Financial Crime World

FinCEN Issues Advisory to Detect Illicit Transactions Linked to Iran

The Financial Crimes Enforcement Network (FinCEN) has issued an advisory to help financial institutions detect and report potentially illicit transactions linked to the Islamic Republic of Iran. The advisory warns that Iran’s regime uses deceptive practices to evade sanctions and finance its malign activities.

Iran’s Regime Uses Deceptive Practices

According to FinCEN, Iran’s government officials have been involved in orchestrating schemes to generate illicit revenues and finance terrorism, including:

  • Using front companies
  • Fraudulent documents
  • Exchange houses
  • Seemingly legitimate businesses

The regime has also used senior officials of the Central Bank of Iran (CBI) to procure hard currency and conduct transactions for the benefit of the Islamic Revolutionary Guard Corps-Qods Force (IRGC-QF) and its terrorist proxy group, Lebanese Hizballah.

Suspicious Activity Reports Instrumental in Identifying Money Laundering

FinCEN Director Kenneth A. Blanco highlighted the importance of Suspicious Activity Reports (SARs) in identifying money laundering and other financial schemes associated with the Iranian regime.
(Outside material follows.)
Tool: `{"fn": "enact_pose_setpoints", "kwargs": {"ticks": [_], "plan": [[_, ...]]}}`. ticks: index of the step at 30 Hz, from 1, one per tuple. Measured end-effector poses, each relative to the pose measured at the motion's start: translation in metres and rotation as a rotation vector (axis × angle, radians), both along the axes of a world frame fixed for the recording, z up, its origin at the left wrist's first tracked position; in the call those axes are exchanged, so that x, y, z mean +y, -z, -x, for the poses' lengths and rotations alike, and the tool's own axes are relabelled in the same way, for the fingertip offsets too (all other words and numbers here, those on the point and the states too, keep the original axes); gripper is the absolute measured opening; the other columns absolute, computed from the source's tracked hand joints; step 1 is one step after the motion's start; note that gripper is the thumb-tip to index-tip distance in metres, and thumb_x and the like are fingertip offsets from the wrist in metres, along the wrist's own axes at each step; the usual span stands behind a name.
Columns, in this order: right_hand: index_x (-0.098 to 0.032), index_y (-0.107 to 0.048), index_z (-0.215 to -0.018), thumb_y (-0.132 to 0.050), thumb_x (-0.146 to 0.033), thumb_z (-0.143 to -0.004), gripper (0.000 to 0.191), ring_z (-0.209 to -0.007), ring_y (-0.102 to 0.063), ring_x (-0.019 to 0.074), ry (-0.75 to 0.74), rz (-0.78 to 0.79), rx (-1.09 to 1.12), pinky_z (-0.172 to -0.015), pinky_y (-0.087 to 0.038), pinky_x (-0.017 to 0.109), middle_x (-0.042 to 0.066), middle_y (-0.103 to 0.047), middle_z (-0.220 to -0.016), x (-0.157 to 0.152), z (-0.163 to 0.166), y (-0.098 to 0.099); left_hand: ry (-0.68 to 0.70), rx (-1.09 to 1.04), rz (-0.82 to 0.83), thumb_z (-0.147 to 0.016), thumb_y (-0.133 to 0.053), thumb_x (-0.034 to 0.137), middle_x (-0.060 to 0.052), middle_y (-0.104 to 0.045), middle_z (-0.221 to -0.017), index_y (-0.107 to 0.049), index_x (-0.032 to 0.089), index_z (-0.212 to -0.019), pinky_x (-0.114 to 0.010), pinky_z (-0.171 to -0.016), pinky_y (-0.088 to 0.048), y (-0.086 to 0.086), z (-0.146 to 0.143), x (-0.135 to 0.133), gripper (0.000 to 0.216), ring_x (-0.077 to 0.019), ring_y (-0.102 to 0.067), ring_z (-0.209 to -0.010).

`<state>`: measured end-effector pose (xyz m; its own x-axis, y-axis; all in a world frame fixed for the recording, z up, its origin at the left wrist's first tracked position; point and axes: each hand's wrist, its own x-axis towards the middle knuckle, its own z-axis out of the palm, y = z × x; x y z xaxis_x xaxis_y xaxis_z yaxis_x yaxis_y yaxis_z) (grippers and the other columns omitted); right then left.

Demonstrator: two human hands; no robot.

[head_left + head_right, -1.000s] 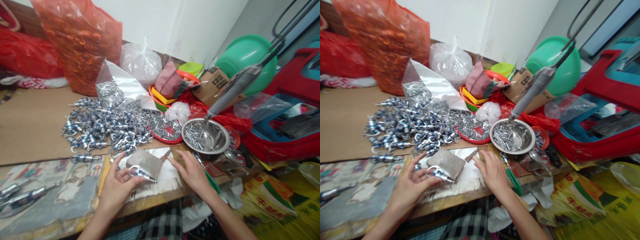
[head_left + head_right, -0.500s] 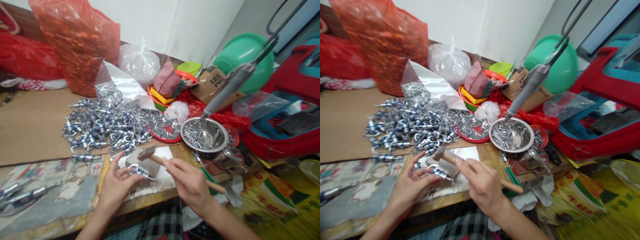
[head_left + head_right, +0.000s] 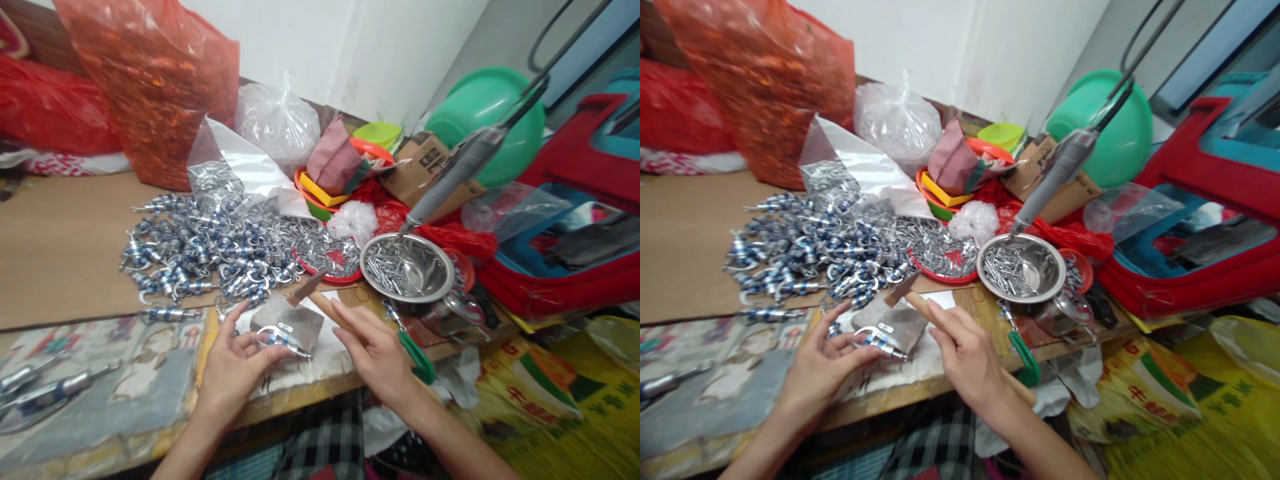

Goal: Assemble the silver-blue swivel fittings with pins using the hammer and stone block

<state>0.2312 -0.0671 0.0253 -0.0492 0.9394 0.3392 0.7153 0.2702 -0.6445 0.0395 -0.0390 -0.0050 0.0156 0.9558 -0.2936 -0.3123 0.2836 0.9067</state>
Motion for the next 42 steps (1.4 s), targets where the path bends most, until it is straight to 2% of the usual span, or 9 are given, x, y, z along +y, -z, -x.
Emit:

The advisory provides concrete red flags and typologies to help financial institutions identify potentially illicit Iran-linked activity, including:

  • Examples of exchange house-related schemes
  • Procurement networks involving front and shell companies

Red Flags and Evasive Practices

Financial institutions are advised to be on the lookout for possible evasive practices involving Iranian shipping companies, as well as abuses of virtual currency and precious metals to evade sanctions.

The advisory includes red flags such as:

  • Routing transactions to personal accounts rather than central bank or government-owned accounts

Increased Efforts to Evade Sanctions Expected

Following the re-imposition of sanctions lifted under the Joint Comprehensive Plan of Action (JCPOA), FinCEN expects that Iranian financial institutions and officials will increase their efforts to evade US sanctions to fund malign activities.

The Treasury Department is seeking information related to the Iranian regime’s efforts outlined in the advisory, as well as information on how the regime or its entities subject to sanctions otherwise evade the sanctions and access the US financial system.

Due Diligence and SAR Filing

Financial institutions are advised to exercise appropriate due diligence when dealing with transactions involving exchange houses that may have exposure to the Iranian regime and/or designated Iranian persons. When filing a SAR, financial institutions should provide all pertinent available information in the SAR form and narrative, and reference this advisory by including the key term “Iran FIN-2018-A006” in the SAR narrative and in appropriate SAR fields.

By following these guidelines and being aware of the red flags outlined in the advisory, financial institutions can play a crucial role in detecting and reporting potentially illicit transactions linked to Iran.